All Governance systems converge towards the same pattern of consensus systems based on some form of pluralism-based voting. This is for the reason, that large-scale coordination problems can only be resolved by giving "users" or "nodes" or "validators" (however you want to call it) an incentive to cooperate, and then bind that incentive within a ruleset which ultimately the "users/nodes/validators" will prefer because it encourages the stability of the system which actually supplies them the incentives, meaning that it economically guarantees them future income.

For this reason, since the prime directive of the Governance "community" surrounding Tornado Cash is ensuring protocol and service stability, mechanisms must exist by which Governance can incentivize "users/validators/nodes" to configure a system around the core protocol contracts, which must act as a bridge between them and users wanting to interface with the protocol. Specifically, this is necessary due to the fee dilemma which has been mentioned in the guide for relayers, which states that a third party must be providing ether on the withdrawal side of a run through Tornado.

Since the execution of Proposal #10, the TORN token has gained the ability to offer such an incentive, albeit in a primitive form.

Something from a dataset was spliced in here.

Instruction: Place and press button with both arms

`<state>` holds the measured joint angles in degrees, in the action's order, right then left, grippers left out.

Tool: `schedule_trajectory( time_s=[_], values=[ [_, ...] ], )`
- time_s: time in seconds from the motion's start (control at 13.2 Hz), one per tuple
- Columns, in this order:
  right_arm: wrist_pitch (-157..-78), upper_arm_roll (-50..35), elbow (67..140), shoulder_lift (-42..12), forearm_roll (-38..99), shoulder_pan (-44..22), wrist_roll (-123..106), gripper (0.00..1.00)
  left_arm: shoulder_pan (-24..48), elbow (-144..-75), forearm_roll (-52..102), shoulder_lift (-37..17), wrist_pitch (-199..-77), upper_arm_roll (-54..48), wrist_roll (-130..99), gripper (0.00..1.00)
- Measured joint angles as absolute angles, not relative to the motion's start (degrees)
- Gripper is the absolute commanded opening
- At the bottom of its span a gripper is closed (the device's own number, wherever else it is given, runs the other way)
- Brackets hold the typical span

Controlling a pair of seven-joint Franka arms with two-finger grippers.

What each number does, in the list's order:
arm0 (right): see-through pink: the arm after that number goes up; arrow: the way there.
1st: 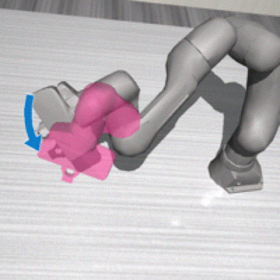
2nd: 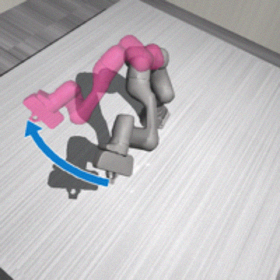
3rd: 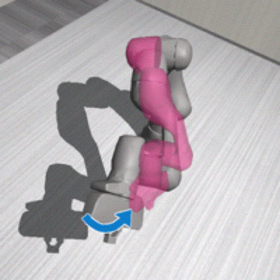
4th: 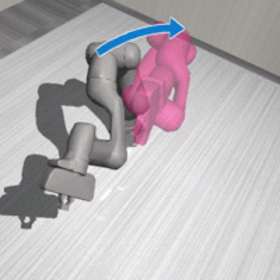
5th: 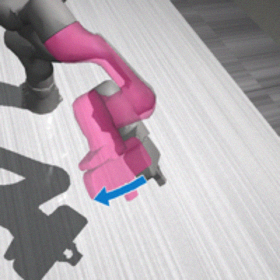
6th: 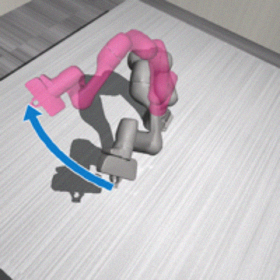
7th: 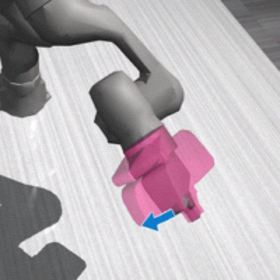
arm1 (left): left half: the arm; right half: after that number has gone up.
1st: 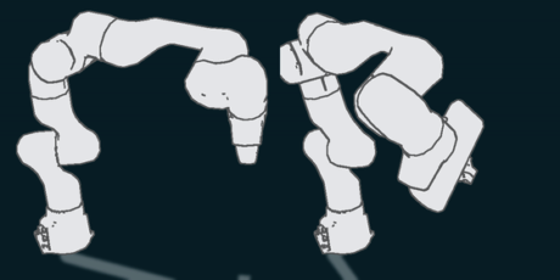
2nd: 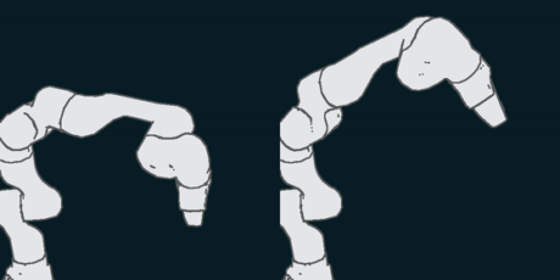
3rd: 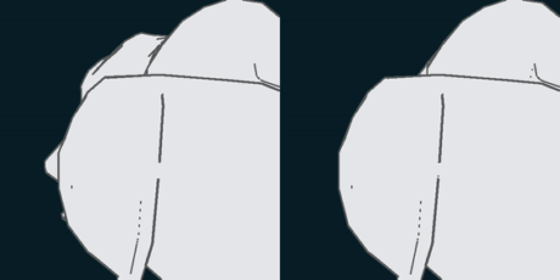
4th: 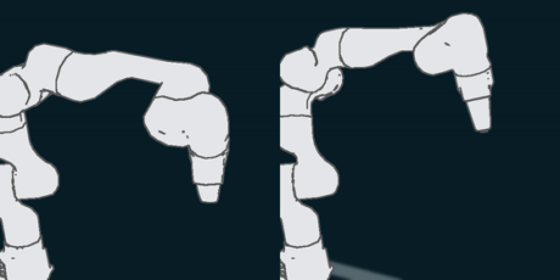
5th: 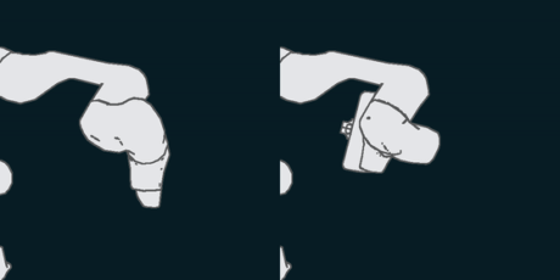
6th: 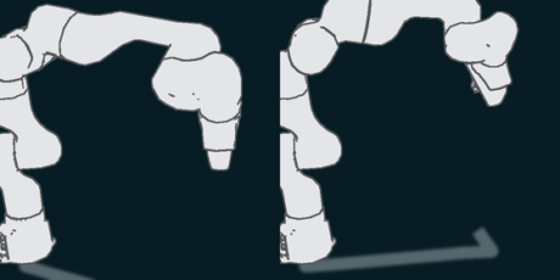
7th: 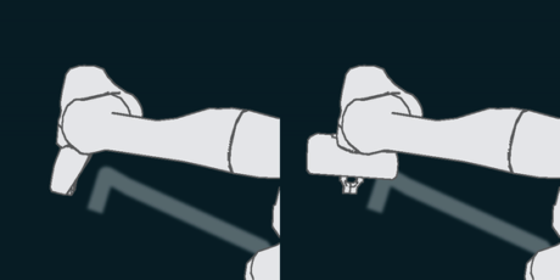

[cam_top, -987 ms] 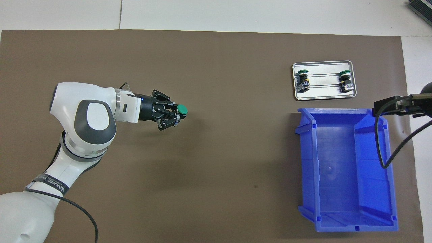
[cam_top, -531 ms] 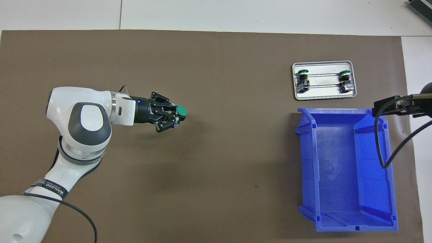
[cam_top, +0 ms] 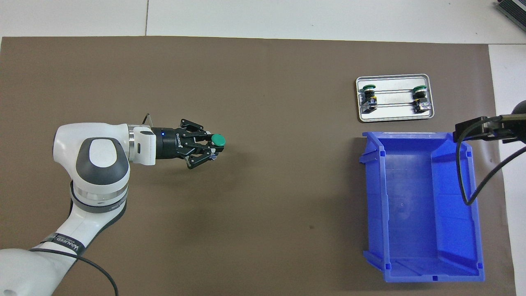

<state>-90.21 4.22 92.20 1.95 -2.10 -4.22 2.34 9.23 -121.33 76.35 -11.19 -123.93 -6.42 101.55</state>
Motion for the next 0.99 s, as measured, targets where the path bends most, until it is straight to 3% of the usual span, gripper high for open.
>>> schedule_trajectory(
  time_s=[0.99],
  values=[
    [-90.2, 4.2, 92.2, 2.0, -2.1, -4.2, 2.3, 1.00, 6.4, -134.2, 96.1, -8.6, -111.4, -6.4, 129.9, 0.18]
  ],
)
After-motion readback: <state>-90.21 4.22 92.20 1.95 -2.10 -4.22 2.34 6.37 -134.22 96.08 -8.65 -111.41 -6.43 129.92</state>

Essentially, all frontends include the possibility of selecting relayers which have decided to sign up for a registry. Similarly to validators, relayers must stake TORN (irretrievably) if they would like to be registered in this registry, and this grants them the benefit of appearing on the implementing frontends independent of the person hosting the service.

The entire reason why this is done is most importantly the IPFS deployment, which is expected to be the fully censorship resistant, decentralized frontend which should survive in worst case scenarios. In the combination with the former system, the IPFS deployment should not run into relayer sybil issues.

The fee mechanism functions by relayers locking a listing amount (currently 2000 TORN). Everytime a withdrawal is processed the registry fee (currently 0.3% of the relayer's arbitary fee) is deducted from their locked balance. This fee is then distributed proportionally to tokenholders locked in the user vault contract (through Governance). Relayers must keep a locked balance greater than the minimum balance (500 TORN currently) to be marked as an active relayer and be recommended on the frontend.

The listing amount, registry fee and minimum balance are all configurable by Governance.

How to lock?

First, connect your wallet to Tornado Cash.

As mentioned above, the process to lock TORN tokens has remained unchanged.

  • To do that click the Voting button on the navigation bar at the top of the page to be directed to the governance route of the application
  • The governance contract need to be approved in order to allow the transfer of your tokens to the smart contract. To do so, you need to click on the Approve button
  • Once the approval is confirmed, you can chose the amount of token to lock, then click on Lock
  • All you have to do after that is to confirm the transaction in your wallet & wait for the confirmation to come through

How to claim your locking reward?

To do that click the Voting button on the navigation bar at the top of the page to be directed to the governance route of the application. As soon as you connect your wallet, you will be able to see your staking reward at the top if you have a balance.

  • Click Manage -> Claim tab -> Claim button.